◆ **ASSIGNED TASK**
Print each record exactly, with no word added or removed.

◆ **EXTRACTED INFORMATION**
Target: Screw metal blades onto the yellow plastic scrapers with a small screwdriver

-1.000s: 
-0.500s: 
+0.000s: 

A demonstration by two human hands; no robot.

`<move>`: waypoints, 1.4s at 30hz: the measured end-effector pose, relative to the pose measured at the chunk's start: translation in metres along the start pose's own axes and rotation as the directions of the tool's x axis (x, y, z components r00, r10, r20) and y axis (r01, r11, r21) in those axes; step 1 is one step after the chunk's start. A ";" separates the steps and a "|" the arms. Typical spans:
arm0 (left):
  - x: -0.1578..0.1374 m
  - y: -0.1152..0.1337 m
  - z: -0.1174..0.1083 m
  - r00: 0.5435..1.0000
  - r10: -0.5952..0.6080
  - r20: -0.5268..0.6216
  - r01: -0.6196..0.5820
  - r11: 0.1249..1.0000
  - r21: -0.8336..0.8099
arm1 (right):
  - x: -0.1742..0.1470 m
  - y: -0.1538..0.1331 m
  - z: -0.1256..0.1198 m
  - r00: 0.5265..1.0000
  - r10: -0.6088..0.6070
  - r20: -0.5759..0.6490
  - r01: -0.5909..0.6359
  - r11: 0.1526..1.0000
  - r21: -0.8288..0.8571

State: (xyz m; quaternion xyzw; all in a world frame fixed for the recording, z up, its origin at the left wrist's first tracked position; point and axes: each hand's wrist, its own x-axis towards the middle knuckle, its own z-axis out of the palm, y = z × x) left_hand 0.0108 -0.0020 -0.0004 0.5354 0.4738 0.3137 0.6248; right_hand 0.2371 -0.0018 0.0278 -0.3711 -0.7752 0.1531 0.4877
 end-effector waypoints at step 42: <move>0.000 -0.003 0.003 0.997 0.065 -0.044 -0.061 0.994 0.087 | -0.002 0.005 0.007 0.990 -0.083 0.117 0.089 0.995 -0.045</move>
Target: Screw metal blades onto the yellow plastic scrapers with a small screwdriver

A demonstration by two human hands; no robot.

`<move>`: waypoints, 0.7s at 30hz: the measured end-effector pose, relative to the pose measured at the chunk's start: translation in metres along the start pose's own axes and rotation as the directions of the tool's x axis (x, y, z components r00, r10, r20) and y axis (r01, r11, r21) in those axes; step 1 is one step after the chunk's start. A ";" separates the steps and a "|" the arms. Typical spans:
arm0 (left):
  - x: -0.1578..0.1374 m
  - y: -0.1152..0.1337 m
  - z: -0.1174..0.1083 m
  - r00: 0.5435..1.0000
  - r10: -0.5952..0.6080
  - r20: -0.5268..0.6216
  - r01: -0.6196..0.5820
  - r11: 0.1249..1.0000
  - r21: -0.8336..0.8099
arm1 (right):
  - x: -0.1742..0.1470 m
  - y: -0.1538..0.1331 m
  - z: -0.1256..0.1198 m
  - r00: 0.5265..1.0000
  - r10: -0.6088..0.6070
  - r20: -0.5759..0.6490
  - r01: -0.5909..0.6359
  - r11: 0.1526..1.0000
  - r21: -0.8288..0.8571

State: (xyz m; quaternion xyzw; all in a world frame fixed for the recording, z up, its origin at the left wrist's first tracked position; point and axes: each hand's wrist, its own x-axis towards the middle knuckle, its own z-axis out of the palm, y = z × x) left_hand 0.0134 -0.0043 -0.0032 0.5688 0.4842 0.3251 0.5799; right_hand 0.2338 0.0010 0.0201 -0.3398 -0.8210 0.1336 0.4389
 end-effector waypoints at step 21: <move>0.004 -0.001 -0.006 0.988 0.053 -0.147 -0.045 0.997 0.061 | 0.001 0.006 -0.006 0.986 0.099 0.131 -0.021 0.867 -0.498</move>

◆ **EXERCISE RESPONSE**
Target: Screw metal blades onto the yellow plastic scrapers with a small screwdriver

-1.000s: 
-0.500s: 
+0.000s: 

A demonstration by two human hands; no robot.

`<move>`: waypoints, 1.4s at 30hz: the measured end-effector pose, relative to the pose measured at the chunk's start: translation in metres along the start pose's own axes and rotation as the directions of the tool's x axis (x, y, z components r00, r10, r20) and y axis (r01, r11, r21) in those axes; step 1 is one step after the chunk's start. A ";" separates the steps and a "|" the arms. Typical spans:
arm0 (left):
  - x: -0.1578..0.1374 m
  - y: -0.1152..0.1337 m
  - z: -0.1174..0.1083 m
  - r00: 0.5435..1.0000
  - r10: -0.5952..0.6080
  - r20: -0.5268..0.6216
  - r01: -0.6196..0.5820
  - r11: 0.1249..1.0000
  - r21: -0.8336..0.8099
arm1 (right):
  - x: -0.1742..0.1470 m
  - y: -0.1538..0.1331 m
  - z: -0.1256..0.1198 m
  - r00: 0.5265..1.0000
  - r10: -0.6088..0.6070
  - r20: -0.5759..0.6490
  - r01: -0.5909..0.6359
  - r11: 0.1526..1.0000
  - r21: -0.8288..0.8571

State: (xyz m; quaternion xyzw; all in a world frame fixed for the recording, z up, its origin at the left wrist's first tracked position; point and axes: each hand's wrist, its own x-axis towards the middle knuckle, its own z-axis out of the palm, y = z × x) left_hand 0.0108 -0.0020 -0.0004 0.5354 0.4738 0.3137 0.6248; right_hand 0.2371 -0.0018 0.0278 -0.3711 -0.7752 0.1531 0.4877
 end-effector waypoints at step 42: <move>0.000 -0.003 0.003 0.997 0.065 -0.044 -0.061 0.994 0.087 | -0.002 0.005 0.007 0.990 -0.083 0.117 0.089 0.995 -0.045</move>
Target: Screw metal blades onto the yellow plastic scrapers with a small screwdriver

A demonstration by two human hands; no robot.

`<move>`: waypoints, 0.7s at 30hz: the measured end-effector pose, relative to the pose measured at the chunk's start: translation in metres along the start pose's own axes and rotation as the directions of the tool's x axis (x, y, z components r00, r10, r20) and y axis (r01, r11, r21) in those axes; step 1 is one step after the chunk's start. A ";" separates the steps and a "|" the arms. Typical spans:
arm0 (left):
  - x: -0.1578..0.1374 m
  - y: -0.1152..0.1337 m
  - z: -0.1174..0.1083 m
  - r00: 0.5435..1.0000
  - r10: -0.5952..0.6080
  - r20: -0.5268..0.6216
  - r01: -0.6196..0.5820
  - r11: 0.1249..1.0000
  - r21: -0.8336..0.8099
arm1 (right):
  - x: -0.1742..0.1470 m
  - y: -0.1538..0.1331 m
  - z: -0.1256..0.1198 m
  - r00: 0.5265..1.0000
  - r10: -0.6088..0.6070
  - r20: -0.5759..0.6490
  - r01: -0.5909..0.6359
  - r11: 0.1526..1.0000
  - r21: -0.8288..0.8571

State: (xyz m; quaternion xyzw; all in a world frame fixed for the recording, z up, its origin at the left wrist's first tracked position; point and axes: each hand's wrist, its own x-axis towards the middle knuckle, its own z-axis out of the palm, y = z × x) left_hand 0.0134 -0.0043 -0.0032 0.5688 0.4842 0.3251 0.5799; right_hand 0.2338 0.0010 0.0201 -0.3398 -0.8210 0.1336 0.4389
 end-effector waypoints at step 21: <move>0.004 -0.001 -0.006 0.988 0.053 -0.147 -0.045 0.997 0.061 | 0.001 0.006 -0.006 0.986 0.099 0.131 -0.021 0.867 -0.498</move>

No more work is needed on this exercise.